_Exercise:_ Reproduce, character for character, the entries from their opening line through the line with "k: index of".

_Source data:_
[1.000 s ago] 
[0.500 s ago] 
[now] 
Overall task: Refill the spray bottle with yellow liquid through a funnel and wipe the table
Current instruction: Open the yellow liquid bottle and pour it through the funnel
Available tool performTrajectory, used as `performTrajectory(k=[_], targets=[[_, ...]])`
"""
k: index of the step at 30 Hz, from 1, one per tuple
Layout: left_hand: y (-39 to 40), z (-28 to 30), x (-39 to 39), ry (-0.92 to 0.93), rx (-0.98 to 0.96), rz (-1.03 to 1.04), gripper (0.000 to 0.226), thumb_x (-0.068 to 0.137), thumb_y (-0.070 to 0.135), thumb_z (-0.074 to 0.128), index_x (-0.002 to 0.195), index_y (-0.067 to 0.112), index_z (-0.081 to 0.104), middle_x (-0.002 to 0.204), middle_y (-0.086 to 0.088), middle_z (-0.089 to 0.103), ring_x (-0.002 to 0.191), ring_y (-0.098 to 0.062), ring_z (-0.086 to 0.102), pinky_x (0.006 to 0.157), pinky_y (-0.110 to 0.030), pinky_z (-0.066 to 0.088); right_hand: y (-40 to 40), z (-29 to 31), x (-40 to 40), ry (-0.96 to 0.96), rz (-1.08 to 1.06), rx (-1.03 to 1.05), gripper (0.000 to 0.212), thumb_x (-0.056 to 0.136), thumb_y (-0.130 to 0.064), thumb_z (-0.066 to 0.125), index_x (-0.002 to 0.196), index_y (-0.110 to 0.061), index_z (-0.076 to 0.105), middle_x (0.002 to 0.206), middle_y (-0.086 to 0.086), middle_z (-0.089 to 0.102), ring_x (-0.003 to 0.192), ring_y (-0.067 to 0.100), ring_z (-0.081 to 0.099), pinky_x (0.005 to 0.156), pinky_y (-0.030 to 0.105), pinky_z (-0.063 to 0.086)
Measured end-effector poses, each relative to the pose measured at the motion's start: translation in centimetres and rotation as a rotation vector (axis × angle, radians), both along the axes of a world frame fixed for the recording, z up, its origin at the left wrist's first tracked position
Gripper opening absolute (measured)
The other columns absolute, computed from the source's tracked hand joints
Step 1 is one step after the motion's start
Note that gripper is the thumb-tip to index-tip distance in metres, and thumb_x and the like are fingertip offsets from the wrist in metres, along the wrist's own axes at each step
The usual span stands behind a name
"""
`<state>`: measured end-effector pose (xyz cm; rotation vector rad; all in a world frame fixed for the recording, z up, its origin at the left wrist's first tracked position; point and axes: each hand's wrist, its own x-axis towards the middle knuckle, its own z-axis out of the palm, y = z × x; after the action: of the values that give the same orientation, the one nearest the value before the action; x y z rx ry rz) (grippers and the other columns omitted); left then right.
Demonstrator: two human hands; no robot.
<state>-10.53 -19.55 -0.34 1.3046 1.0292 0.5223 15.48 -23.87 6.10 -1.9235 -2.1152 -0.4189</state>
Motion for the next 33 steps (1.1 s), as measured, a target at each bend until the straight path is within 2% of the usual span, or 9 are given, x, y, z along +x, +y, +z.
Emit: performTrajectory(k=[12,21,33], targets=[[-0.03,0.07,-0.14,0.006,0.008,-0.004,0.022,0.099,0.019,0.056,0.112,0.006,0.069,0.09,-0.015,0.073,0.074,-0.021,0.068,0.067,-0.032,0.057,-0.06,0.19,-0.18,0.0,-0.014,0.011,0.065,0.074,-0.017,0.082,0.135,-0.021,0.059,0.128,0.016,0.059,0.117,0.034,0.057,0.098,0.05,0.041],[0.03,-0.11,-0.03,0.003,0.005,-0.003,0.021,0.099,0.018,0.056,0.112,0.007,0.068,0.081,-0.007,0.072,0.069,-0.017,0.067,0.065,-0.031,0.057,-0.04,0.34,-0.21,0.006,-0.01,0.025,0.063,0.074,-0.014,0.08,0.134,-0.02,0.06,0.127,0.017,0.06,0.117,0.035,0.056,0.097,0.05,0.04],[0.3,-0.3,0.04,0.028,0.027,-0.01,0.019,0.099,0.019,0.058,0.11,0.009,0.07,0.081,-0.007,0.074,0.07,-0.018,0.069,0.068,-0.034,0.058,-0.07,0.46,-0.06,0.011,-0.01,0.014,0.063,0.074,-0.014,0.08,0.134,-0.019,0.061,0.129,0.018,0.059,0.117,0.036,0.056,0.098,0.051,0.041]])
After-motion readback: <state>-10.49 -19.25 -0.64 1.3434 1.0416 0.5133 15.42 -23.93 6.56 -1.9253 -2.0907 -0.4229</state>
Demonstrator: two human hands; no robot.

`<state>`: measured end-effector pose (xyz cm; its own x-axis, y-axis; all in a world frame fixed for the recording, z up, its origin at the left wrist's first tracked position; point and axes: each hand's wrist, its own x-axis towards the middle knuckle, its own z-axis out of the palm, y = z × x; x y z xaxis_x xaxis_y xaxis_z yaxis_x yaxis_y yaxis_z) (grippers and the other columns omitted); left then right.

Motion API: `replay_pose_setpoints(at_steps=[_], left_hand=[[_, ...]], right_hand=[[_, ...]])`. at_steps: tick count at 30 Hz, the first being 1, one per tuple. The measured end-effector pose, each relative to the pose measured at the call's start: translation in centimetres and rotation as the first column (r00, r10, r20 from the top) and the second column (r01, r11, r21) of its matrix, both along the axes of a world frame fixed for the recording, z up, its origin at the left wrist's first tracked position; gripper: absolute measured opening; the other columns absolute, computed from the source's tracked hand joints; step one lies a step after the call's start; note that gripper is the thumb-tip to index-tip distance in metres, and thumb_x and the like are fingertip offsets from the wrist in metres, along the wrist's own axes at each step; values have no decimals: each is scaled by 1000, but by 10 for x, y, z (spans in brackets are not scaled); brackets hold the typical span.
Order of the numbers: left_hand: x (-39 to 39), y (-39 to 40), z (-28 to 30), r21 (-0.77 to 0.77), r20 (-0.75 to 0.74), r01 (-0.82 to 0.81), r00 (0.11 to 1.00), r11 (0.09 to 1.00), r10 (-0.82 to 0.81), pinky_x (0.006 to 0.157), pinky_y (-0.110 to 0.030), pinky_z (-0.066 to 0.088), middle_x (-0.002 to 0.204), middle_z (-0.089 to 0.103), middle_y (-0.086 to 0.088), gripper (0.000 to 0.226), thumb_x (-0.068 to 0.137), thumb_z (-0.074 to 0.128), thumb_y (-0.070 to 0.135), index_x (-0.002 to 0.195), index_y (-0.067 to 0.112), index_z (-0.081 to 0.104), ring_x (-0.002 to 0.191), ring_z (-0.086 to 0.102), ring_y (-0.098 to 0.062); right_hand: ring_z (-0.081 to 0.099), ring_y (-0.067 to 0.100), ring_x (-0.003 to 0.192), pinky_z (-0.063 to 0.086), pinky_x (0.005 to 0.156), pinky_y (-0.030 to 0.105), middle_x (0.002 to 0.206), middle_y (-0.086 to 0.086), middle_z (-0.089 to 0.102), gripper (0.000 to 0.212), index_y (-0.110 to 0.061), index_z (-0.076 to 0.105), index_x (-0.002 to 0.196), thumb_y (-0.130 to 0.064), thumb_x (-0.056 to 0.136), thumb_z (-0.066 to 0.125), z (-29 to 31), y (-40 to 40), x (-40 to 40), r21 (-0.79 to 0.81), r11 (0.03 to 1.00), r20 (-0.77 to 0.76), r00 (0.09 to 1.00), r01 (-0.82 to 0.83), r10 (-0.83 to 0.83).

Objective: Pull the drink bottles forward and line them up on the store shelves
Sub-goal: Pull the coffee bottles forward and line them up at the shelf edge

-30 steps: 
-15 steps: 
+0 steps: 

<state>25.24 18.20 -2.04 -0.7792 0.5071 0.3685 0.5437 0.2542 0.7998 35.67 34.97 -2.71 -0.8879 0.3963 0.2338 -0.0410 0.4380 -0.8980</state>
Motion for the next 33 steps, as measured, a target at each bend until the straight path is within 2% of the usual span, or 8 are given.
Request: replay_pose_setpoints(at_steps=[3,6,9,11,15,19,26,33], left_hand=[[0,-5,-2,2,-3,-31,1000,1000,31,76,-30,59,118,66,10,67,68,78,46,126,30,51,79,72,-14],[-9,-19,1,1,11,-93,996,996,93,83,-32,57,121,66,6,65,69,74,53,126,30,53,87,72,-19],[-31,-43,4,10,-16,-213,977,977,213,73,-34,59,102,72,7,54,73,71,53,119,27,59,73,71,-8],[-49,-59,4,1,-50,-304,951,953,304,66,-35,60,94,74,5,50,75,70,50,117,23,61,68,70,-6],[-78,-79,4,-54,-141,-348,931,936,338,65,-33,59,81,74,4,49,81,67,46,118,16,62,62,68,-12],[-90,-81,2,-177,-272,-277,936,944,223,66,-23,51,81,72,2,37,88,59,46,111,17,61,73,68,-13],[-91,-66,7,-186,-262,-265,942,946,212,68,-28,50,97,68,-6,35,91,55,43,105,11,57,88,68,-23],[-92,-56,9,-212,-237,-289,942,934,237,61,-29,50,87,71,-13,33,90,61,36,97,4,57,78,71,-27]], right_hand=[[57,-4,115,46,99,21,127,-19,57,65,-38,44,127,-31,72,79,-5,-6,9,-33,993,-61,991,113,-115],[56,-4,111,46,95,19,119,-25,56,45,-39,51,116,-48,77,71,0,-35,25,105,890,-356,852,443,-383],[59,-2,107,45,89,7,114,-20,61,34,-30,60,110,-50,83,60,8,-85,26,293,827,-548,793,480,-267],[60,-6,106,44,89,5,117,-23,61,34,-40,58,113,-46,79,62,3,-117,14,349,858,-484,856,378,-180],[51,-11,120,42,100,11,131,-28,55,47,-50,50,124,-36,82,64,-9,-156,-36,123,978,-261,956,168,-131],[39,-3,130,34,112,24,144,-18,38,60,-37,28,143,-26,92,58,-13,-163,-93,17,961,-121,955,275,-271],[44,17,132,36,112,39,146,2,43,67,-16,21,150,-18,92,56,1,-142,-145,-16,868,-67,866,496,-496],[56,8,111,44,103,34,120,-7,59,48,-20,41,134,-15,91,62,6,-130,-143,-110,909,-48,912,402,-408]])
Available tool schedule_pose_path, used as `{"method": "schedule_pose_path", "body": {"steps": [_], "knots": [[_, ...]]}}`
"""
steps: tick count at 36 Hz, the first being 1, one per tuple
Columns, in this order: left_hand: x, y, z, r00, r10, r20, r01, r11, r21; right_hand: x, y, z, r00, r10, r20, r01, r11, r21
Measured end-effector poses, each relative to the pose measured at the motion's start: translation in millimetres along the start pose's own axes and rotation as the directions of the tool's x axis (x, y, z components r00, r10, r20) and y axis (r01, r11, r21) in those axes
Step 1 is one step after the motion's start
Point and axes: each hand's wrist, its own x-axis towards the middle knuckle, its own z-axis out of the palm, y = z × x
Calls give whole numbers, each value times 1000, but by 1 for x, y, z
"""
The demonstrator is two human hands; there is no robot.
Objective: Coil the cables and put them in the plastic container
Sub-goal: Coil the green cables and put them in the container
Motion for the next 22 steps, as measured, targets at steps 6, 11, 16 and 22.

_Result:_
[1.000 s ago] 
[0.500 s ago] 
[now] 
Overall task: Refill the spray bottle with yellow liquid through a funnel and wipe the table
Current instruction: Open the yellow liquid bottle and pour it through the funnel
Available tool performTrajectory, used as `performTrajectory(k=[_], targets=[[_, ...]])`
"""
k: index of the step at 30 Hz, from 1, one per tuple

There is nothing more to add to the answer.